What is needed —
What you return should be only the lines in the entries below between the one holding "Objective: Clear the" and the one holding "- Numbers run", ends included, with every picture left out.

Stored items —
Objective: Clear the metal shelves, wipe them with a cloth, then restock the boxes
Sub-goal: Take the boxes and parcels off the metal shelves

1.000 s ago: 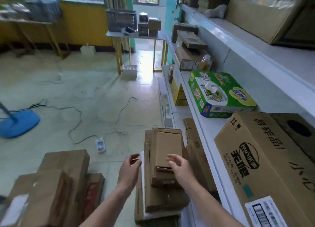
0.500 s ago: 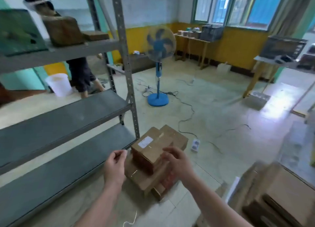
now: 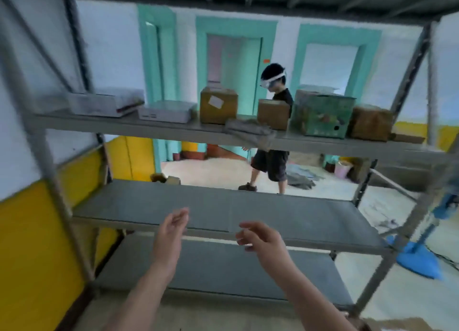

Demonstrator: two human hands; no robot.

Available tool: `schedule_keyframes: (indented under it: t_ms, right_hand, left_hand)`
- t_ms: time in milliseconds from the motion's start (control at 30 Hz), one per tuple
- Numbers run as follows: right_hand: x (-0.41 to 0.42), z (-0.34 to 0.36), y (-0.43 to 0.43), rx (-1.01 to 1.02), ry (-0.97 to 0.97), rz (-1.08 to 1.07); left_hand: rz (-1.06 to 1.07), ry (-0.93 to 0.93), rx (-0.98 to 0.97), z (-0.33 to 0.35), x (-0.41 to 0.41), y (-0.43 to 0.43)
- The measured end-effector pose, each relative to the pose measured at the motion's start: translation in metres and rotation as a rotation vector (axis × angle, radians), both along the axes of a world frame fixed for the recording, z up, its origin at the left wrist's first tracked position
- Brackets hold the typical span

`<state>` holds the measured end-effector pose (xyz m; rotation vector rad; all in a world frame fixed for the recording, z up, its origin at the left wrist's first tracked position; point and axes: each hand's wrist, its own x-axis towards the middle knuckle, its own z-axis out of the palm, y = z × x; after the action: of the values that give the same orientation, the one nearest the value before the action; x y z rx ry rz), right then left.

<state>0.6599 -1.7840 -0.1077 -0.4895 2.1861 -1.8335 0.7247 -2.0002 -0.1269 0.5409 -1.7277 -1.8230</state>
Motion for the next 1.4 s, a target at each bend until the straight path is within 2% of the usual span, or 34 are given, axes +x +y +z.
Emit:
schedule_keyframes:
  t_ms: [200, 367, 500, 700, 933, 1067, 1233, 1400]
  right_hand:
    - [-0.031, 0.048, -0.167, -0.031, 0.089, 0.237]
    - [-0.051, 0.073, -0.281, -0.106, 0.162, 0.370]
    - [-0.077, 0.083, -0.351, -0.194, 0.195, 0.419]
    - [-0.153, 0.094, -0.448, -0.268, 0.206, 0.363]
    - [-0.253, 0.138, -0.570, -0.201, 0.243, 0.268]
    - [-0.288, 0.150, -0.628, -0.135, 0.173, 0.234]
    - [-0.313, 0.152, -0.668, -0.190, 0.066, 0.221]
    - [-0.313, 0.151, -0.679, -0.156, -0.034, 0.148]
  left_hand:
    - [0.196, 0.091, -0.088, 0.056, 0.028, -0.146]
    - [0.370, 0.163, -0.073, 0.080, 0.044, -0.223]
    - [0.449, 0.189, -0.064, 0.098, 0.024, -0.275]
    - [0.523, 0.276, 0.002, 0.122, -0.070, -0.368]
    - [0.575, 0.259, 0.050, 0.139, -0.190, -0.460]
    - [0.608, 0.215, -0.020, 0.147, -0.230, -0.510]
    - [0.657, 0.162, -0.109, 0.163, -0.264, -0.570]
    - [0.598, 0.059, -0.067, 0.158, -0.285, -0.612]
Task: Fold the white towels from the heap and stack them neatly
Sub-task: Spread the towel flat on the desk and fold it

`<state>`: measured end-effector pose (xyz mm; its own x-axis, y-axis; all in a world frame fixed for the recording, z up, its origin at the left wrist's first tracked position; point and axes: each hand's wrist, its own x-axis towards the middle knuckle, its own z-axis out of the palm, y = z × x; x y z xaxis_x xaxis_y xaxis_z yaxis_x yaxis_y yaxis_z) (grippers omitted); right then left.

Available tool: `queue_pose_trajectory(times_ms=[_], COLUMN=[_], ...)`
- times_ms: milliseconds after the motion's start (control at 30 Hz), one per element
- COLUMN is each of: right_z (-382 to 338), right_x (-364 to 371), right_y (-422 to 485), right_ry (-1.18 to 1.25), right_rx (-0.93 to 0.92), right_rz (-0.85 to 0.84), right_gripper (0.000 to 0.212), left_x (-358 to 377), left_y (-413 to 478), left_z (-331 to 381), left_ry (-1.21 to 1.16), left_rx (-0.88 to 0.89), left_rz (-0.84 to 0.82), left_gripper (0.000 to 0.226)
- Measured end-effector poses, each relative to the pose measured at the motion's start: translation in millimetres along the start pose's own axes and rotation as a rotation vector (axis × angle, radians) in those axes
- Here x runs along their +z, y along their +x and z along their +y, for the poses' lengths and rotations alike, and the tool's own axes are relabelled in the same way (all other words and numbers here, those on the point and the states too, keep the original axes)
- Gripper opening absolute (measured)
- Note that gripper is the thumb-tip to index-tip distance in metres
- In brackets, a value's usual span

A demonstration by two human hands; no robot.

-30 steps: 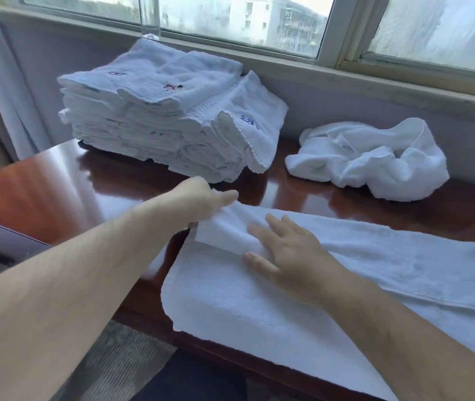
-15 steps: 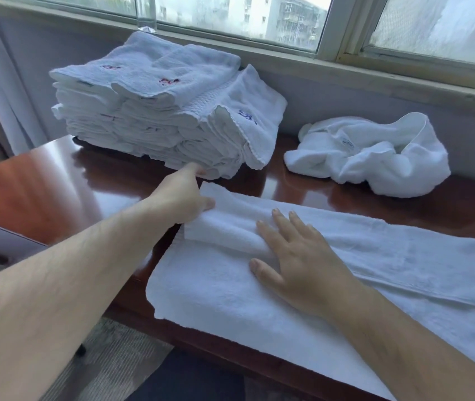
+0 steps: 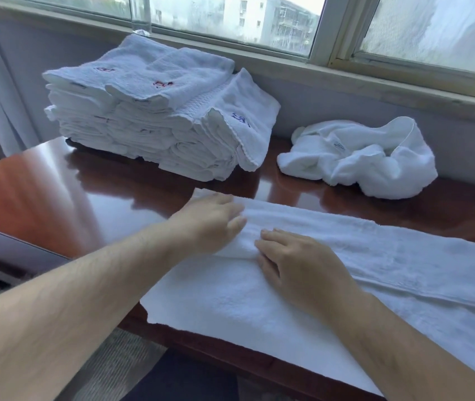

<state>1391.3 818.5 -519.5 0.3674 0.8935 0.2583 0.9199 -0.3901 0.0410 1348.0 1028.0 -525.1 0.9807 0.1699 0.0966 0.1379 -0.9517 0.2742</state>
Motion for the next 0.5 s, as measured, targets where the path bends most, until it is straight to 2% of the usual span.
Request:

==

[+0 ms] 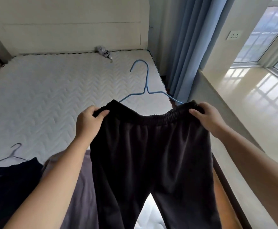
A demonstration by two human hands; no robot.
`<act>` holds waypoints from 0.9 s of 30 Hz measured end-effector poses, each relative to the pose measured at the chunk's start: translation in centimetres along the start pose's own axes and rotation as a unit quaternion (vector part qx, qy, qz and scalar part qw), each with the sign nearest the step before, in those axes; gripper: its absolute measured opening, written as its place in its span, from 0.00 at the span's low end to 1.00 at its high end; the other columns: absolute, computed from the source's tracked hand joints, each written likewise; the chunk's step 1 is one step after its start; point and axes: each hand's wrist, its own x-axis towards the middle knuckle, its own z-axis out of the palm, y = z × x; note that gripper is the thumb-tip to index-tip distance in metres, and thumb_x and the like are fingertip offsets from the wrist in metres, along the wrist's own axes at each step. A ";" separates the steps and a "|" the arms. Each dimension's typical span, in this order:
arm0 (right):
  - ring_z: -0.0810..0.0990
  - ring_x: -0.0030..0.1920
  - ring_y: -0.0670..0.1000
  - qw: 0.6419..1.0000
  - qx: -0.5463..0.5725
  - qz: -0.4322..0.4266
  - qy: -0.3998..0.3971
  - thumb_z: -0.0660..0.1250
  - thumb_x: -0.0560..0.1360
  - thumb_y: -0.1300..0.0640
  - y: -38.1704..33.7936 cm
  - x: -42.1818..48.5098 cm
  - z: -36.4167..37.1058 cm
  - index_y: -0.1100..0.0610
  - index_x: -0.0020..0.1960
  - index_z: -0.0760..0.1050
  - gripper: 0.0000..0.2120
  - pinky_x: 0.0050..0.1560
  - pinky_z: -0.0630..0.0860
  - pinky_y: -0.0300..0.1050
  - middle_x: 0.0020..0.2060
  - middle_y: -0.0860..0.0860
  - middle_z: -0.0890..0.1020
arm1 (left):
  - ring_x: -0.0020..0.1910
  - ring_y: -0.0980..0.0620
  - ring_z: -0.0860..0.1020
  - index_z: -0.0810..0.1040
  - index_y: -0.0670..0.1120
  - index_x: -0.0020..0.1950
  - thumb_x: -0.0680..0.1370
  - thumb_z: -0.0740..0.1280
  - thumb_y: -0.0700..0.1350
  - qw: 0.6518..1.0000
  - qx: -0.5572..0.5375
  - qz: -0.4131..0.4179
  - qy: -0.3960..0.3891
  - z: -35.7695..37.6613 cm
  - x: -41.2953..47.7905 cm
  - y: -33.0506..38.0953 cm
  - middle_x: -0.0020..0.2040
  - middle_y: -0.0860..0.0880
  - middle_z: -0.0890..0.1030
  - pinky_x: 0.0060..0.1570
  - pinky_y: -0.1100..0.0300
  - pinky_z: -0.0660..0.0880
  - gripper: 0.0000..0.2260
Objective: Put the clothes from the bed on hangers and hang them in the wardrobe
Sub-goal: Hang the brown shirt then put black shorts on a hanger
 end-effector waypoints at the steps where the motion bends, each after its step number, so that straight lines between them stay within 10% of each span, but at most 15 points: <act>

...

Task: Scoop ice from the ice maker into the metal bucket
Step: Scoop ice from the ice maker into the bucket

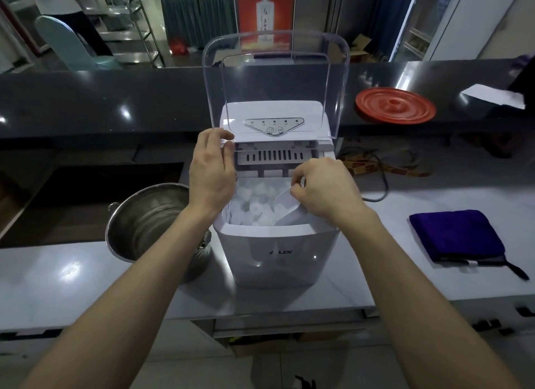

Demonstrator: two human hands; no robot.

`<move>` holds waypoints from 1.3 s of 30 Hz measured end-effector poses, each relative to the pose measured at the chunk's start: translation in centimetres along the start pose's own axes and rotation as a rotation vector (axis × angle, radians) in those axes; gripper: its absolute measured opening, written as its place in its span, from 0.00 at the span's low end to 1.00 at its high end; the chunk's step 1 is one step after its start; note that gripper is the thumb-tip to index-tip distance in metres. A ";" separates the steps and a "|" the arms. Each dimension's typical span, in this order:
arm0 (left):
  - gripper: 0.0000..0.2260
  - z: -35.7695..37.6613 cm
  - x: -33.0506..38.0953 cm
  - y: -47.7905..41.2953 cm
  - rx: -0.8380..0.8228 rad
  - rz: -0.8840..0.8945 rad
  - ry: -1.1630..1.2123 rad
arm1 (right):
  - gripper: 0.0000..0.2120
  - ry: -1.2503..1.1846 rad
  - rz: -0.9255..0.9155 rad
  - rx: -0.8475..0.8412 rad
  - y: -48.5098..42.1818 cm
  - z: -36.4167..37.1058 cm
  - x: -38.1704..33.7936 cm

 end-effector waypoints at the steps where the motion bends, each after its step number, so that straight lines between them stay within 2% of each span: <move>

Task solution —
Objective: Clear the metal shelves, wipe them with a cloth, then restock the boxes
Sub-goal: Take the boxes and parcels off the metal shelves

1.000 s ago: 
0.500 s ago: 
now: 

Demonstrator: two human hands; no robot.

Available tool: `schedule_keyframes: (indented under it: t_ms, right_hand, left_hand)`
- t_ms: time in milliseconds from the motion's start (control at 30 Hz), one per tuple
- Numbers run as follows: right_hand: x (-0.41 to 0.42), z (-0.34 to 0.36), y (-0.43 to 0.43), rx (-1.01 to 1.02), ry (-0.97 to 0.97), rz (-1.08 to 1.07); left_hand: rz (-1.06 to 1.07), ry (-0.93 to 0.93), rx (-0.98 to 0.97), z (-0.33 to 0.35), x (-0.41 to 0.41), y (-0.43 to 0.43)

Nothing else is needed to complete the answer.